« Il n'y a pas de plus grand poète.
Il y a la poésie. »

Paul Fort (Canzone du vrai de vrai / Portraits sur le sable)

Mauvaise tête

 

 

 

 

 

 

Alors je leur ai dit :

La nuée au-dessus de l’arche, moi je ne l’ai jamais vue

Et traîner cette boîte vide à présent ça suffit.

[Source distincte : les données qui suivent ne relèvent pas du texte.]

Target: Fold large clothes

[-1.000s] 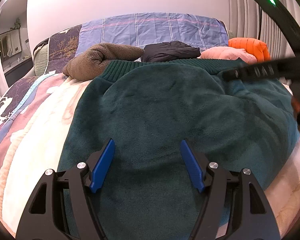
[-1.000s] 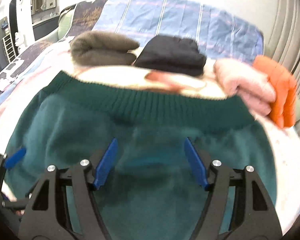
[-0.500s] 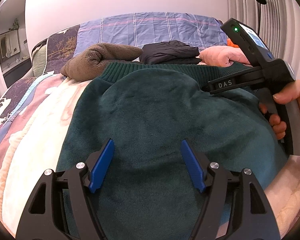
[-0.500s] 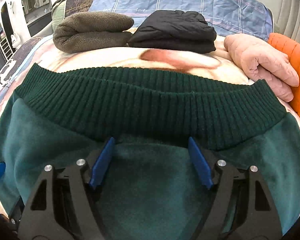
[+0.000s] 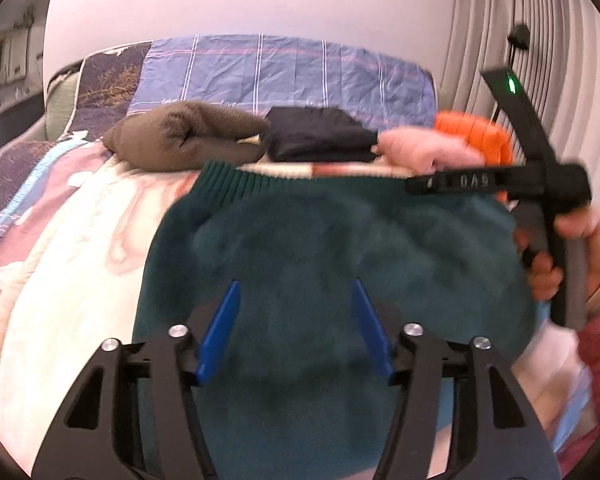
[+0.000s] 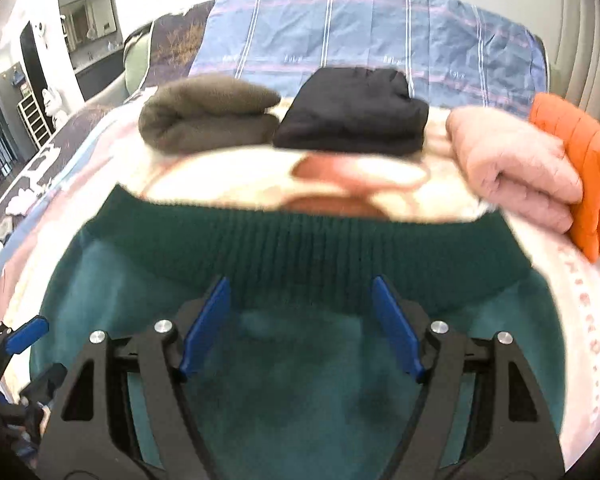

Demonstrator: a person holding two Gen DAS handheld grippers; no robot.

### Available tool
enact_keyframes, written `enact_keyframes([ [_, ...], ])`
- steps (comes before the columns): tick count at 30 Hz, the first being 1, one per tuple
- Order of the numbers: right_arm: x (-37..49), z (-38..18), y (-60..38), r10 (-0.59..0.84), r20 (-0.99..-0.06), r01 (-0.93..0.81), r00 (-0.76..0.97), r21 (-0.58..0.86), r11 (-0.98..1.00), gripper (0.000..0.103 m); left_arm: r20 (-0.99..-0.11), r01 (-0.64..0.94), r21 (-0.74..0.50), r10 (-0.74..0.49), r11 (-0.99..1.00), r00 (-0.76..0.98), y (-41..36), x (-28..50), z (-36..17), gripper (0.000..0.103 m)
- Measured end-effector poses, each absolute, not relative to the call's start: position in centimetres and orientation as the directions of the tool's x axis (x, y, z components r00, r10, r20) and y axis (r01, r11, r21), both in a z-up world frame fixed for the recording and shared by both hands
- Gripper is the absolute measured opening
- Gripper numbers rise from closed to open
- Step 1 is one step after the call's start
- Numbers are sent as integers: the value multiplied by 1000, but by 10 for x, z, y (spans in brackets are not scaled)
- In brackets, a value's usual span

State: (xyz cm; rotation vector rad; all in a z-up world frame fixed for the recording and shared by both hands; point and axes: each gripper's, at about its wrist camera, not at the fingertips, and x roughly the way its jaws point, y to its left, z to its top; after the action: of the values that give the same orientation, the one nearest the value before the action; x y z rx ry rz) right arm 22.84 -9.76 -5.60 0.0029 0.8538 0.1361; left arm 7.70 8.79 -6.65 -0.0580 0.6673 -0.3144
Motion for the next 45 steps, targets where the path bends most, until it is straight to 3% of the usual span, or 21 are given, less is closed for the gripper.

Retranchez-moi si vous voulez, en tout cas moi je me retranche —

De vos fêtes, de vos émeutes quand les sauterelles

Se font rares ou l’eau saumâtre, et de l’apostasie

Aussi de bœuf en bœuf qui vous roule dans la poussière

Mais l’œil toujours en coin vers la base de la montagne

Où le Vieux cornu resurgit pour casser de l’ardoise

Et cracher la fumée d’orage par les oreilles.

Malheur, je leur ai dit,

Quand le fil des roseaux d’Egypte n’ait pas tranché

Ses petits poings serrés sur une âme déjà remuante,

Et l’éternité plate du fleuve englouti

La première marche du temps rouvet par la Promesse.

Mais moi souvent parmi les froissements innombrables du songe,

Écoutant glisser la robe d’une princesse vers les lotus,

J’ai détourné ces pas qui déjà foulaient la pente de l’exode :

La noire extermination, les signes sanglants sur les portes,

La tranchée dans la mer comme un coup de vent par les blés.

Qu’est-ce que c’est que cette patrie, au-delà des cailloux,

Dont vous ne goûterez pas l’herbe, et quel autre

Canaan que la mort ? Qui nous a séparés

Du sombre Nil d’oubli dont on ne connaît pas les sources ?

Voilà ce que j’ai dit.

Ils se regardent maintenant, pour savoir qui jettera la première pierre.

J’ai pitié d’eux, pitié du berger solitaire qui les pousse

Comme son ombre à travers ce néant de sable et de siècles.

J’ai pitié mais j’ai peur aussi, je voudrais être ailleurs de toutes mes forces.